Who we are
Insilicode is an ambitious bioinformatics and computational biology company with over 15 years of experience in the field. Our PhD scientists employ the most advanced methods and standards to develop sophisticated solutions that enable scientists to make informed decisions.
We deeply understand the latest bioinformatics methods and standards and are committed to providing our customers with the best achievable solutions.
We possess a comprehensive understanding of biology (biochemistry, immunology, evolutionary biology, cell biology, etc) as well as computer science, enabling us to offer our clients a diverse range of services, including data analysis, experimental design, and result interpretation.
We are a UK-based company, but we work globally and adjust our working hours to accommodate our clients. This means that we are available to work with clients in different time zones and can provide support around the clock. We are committed to providing our clients with the best possible service, and we believe that this flexible approach is essential for meeting their needs.



Quality, not quantity
When data is analysed poorly, it can lead to inaccurate or misleading conclusions. This can have severe consequences for science, as it can, for example, lead to the development of faulty theories and the implementation of ineffective policies.
Good analysis requires a deep understanding of the data, identifying and addressing potential biases, and using appropriate methods.
We use multiple methods to ensure the robustness of our analysis. This means that we use various techniques to analyse the data and compare the results to ensure they are consistent. We also use statistical methods to assess the uncertainty of our results. Our multi-method approach is essential for ensuring the accuracy and reliability of our results. By using multiple techniques, we can identify and correct any errors or biases that may be present in the data. We can also assess the uncertainty of our results, allowing us to make more informed decisions about interpreting our findings.
In addition to our rigorous analytical approach, we also provide comprehensive reports written in Quarto (a successor of R Markdown). This enables us to share our results and make them easily reproducible. Our reports can be generated in various formats, including PDF, HTML, DOCX, and ODT.
This makes us unique.
Our goals
- To provide robust, correct, and comprehensive results that are understandable for everyone interested, regardless of the client’s budget.
- To provide researchers with the tools and knowledge to design better experiments, collect high-quality data, and analyse their results effectively.
- To ensure experiment reproducibility, correctness and compliance with all best practices.

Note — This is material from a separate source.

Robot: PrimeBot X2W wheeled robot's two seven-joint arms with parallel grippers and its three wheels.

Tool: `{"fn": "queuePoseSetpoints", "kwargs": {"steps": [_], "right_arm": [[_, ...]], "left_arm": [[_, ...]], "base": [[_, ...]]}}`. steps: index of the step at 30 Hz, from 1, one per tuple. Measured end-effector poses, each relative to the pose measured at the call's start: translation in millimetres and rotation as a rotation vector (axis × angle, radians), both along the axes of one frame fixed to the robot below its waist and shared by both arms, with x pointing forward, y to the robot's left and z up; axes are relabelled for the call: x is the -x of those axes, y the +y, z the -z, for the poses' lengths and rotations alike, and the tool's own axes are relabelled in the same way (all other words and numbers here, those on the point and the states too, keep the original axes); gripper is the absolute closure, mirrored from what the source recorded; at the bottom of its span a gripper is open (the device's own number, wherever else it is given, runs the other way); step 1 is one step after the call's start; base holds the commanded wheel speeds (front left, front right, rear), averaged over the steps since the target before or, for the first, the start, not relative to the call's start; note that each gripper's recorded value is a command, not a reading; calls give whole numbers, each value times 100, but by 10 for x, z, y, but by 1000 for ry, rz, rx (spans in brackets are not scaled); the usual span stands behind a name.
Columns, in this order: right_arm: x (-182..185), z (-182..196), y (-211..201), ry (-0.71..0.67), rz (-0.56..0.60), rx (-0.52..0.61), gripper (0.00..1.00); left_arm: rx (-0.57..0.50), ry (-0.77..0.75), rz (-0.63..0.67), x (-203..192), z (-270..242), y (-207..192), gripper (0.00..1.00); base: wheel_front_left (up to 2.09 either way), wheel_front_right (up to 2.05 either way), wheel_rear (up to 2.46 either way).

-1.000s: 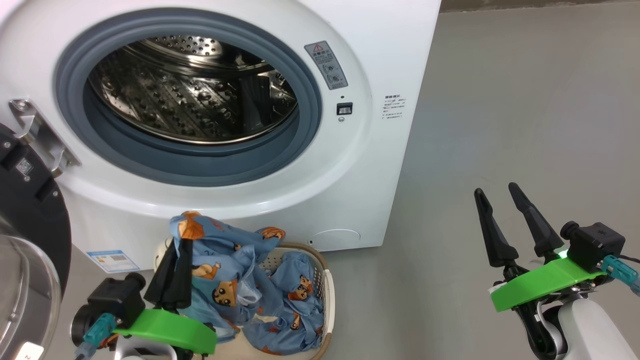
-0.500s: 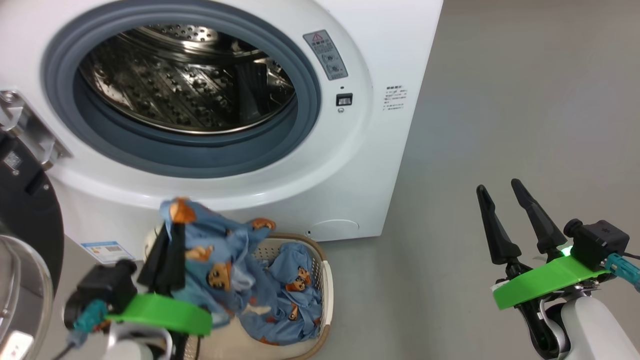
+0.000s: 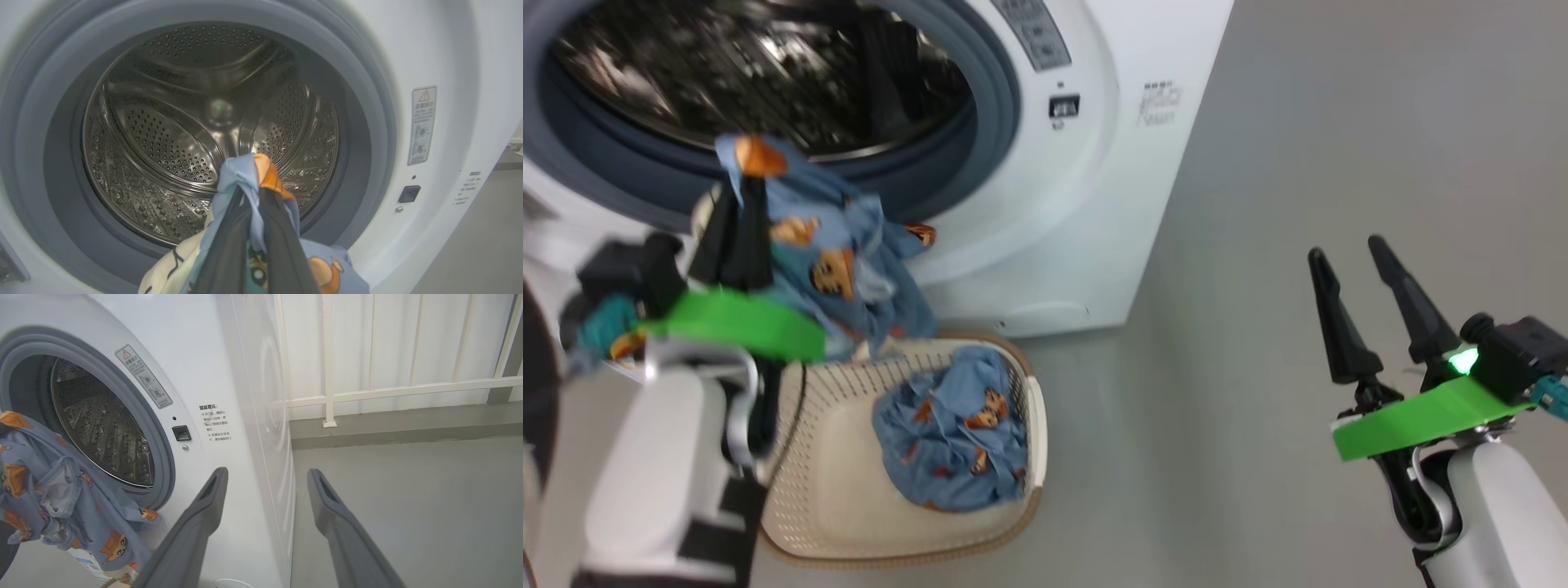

- We are committed to continuous improvement, serving researchers and the world better.

Our core values
Accessibility
Everyone should have the tools and knowledge they need to conduct meaningful research, regardless of their background or financial resources.
Accuracy
The results of bioinformatics analyses must be accurate to be helpful to researchers. This means using the correct methods and tools, and ensuring that the data is appropriately processed and analysed.
Quality
We are committed to providing our customers with high-quality products and services that meet their needs and align with the highest standards.
Innovation
We continually seek new ways to enhance our products and services, making them more accessible to researchers.
Transparency
Researchers should be able to understand how the analyses were conducted and how the results were produced. This means being transparent about the methods used, the data analysed, and the assumptions made.
Excellence
We strive for excellence in everything we do, from the quality of our analyses to how we interact with our clients. We continually seek ways to enhance our services and deliver the best possible outcomes for our clients.
Reproducibility
The results of bioinformatics and computational biology analyses should be reproducible by other researchers. This means that the same results should be obtained if the same methods are used on the same data.
Collaboration
The analysis results should be interpretable and usable to answer biological questions.
Ethics
Bioinformatics and computational biology analyses often involve the use of sensitive data, such as patient medical records. It is essential to use this data ethically and responsibly.